* [Work to be completed]:
Output every record exactly, and nothing more.

* [Data to examine]:
****

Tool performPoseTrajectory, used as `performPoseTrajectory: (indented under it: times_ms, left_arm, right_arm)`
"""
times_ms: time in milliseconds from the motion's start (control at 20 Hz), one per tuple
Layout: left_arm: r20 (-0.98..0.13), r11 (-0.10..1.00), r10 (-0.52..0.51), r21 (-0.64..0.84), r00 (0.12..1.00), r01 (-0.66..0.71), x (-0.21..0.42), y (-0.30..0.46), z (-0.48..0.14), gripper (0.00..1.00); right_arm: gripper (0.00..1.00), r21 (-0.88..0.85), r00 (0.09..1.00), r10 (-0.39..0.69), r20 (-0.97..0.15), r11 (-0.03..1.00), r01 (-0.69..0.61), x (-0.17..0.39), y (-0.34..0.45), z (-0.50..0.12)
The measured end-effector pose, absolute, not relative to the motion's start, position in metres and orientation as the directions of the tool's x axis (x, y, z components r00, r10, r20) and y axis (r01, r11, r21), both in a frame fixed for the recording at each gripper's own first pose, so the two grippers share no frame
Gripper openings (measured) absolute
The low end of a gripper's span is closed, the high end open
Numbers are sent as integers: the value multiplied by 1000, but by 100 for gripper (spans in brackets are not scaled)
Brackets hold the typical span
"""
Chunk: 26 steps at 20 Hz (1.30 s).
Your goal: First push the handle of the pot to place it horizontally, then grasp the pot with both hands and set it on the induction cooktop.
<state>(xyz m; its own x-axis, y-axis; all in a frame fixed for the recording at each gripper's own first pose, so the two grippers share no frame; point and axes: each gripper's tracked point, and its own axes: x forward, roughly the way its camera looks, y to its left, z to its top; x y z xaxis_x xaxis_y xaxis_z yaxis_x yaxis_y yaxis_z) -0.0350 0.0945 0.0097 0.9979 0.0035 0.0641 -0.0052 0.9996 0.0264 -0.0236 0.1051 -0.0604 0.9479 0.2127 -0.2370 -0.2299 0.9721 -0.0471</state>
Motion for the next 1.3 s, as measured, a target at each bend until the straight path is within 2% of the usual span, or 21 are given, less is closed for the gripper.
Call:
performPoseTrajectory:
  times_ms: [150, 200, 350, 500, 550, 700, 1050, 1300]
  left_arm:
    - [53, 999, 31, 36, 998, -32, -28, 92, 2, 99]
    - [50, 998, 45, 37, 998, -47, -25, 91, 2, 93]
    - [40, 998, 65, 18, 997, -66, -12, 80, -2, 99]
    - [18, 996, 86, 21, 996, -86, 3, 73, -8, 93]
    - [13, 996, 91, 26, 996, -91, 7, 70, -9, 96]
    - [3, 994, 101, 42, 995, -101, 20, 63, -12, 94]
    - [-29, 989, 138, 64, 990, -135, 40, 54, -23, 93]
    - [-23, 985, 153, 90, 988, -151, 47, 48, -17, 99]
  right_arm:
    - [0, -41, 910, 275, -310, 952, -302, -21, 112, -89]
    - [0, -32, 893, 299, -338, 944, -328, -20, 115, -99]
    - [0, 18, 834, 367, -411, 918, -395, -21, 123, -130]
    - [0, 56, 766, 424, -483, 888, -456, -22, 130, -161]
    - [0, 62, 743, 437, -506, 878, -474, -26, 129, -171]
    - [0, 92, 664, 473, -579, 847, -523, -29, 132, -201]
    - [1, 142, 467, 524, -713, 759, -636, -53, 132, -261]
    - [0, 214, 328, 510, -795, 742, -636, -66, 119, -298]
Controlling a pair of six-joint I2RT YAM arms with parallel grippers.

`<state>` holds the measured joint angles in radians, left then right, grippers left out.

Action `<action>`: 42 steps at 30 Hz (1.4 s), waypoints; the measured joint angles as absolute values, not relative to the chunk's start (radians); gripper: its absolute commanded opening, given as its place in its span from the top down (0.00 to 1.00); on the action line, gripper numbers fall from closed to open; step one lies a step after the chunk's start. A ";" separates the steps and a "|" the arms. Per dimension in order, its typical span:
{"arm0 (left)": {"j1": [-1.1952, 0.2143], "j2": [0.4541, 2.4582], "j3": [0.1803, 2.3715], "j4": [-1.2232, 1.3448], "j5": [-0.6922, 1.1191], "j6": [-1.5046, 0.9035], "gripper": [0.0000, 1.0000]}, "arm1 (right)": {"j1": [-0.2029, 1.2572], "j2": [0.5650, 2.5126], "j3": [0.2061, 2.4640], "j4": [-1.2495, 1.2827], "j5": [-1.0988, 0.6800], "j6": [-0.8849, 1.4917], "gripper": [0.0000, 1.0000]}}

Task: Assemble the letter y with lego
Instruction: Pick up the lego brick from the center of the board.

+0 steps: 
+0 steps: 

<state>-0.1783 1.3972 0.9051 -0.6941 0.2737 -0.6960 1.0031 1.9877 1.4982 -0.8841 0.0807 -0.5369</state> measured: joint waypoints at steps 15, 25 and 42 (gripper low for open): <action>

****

* [Solution to the exercise]:
Tool performPoseTrajectory, used as `performPoseTrajectory: (indented under it: times_ms, left_arm, right_arm)`
"""
times_ms: time in milliseconds from the motion's start (control at 20 Hz), one per tuple
Layout: left_arm: r20 (-0.98..0.13), r11 (-0.10..1.00), r10 (-0.52..0.51), r21 (-0.64..0.84), r00 (0.12..1.00), r01 (-0.66..0.71), x (-0.21..0.42), y (-0.30..0.46), z (-0.48..0.14), gripper (0.00..1.00); right_arm: gripper (0.00..1.00), r21 (-0.88..0.85), r00 (0.09..1.00), r10 (-0.39..0.69), r20 (-0.97..0.15), r11 (-0.03..1.00), r01 (-0.69..0.61), x (-0.17..0.39), y (-0.34..0.45), z (-0.50..0.12)
The measured end-effector pose, absolute, not relative to the motion's start, position in metres and orientation as the directions of the tool's x axis (x, y, z components r00, r10, r20) and y axis (r01, r11, r21), both in a frame fixed for the recording at each gripper's own first pose, so the two grippers share no frame
Gripper openings (measured) absolute
The low end of a gripper's span is closed, the high end open
Numbers are sent as integers: the value multiplied by 1000, but by 100 for gripper (spans in brackets are not scaled)
Brackets hold the typical span
"""
Chunk: 26 steps at 20 Hz (1.30 s).
Your goal: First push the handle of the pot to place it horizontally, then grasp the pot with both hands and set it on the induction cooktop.
<state>(xyz m; its own x-axis, y-axis; all in a frame fixed for the recording at each gripper's own first pose, so the two grippers share no frame; point and axes: each gripper's tracked point, and its own axes: x forward, roughly the way its camera looks, y to its left, z to its top; x y z xaxis_x xaxis_y xaxis_z yaxis_x yaxis_y yaxis_z) -0.0350 0.0945 0.0097 0.9979 0.0035 0.0641 -0.0052 0.9996 0.0264 -0.0236 0.1051 -0.0604 0.9479 0.2127 -0.2370 -0.2299 0.9721 -0.0471</state>
Motion for the next 1.3 s, as measured, a target at each bend until the straight path is within 2% of the usual span, or 21 are given, less is closed for the gripper.
Call:
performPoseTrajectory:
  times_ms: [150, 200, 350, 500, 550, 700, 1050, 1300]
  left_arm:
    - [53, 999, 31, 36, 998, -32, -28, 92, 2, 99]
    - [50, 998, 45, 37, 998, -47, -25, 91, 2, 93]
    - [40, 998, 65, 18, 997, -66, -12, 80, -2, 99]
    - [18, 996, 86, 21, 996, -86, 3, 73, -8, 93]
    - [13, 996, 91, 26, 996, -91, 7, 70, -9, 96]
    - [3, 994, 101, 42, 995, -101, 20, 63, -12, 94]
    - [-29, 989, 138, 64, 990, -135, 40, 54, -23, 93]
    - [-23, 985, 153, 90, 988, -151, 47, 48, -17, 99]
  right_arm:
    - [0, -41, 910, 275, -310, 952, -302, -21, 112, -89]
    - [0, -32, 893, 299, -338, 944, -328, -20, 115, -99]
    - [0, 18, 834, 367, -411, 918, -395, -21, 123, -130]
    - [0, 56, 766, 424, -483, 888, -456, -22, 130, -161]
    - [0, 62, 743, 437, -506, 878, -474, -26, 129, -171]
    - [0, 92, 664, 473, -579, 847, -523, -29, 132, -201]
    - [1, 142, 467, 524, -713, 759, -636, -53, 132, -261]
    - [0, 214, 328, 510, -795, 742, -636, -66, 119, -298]
Controlling a pair of six-joint I2RT YAM arms with parallel grippers.

`<state>` holds the measured joint angles in radians, left then right, grippers left out.

Action `<action>`: 42 steps at 30 Hz (1.4 s), waypoints; the measured joint angles as absolute values, not relative to the chunk's start (radians); gripper: its absolute commanded opening, given as its place in its span from the top down (0.00 to 1.00); on the action line, gripper numbers fall from closed to open; step one lies a step after the chunk's start. A ";" separates the steps and a "|" the arms. Per dimension in order, its typical span:
{"arm0 (left)": {"j1": [-1.1952, 0.2143], "j2": [0.4541, 2.4582], "j3": [0.1803, 2.3715], "j4": [-1.2232, 1.3448], "j5": [-0.6922, 1.1191], "j6": [-1.5046, 0.9035], "gripper": [0.0000, 1.0000]}, "arm1 (right)": {"j1": [-0.2029, 1.2572], "j2": [0.5650, 2.5126], "j3": [0.2061, 2.4640], "j4": [-1.2495, 1.2827], "j5": [-1.0988, 0.6800], "j6": [-0.8849, 1.4917], "gripper": [0.0000, 1.0000]}}

Task: Assemble the letter y with lego
Instruction: Pick up the lego brick from the center of the board.

+0 steps: 
+0 steps: 

<state>-0.1783 1.3972 0.9051 -0.6941 0.2737 -0.6960 1.0031 1.9877 1.4982 -0.8841 0.0807 -0.5369</state> measured: joint waypoints at steps 15, 25 and 42 (gripper low for open): <action>

No more output will be added to the exercise.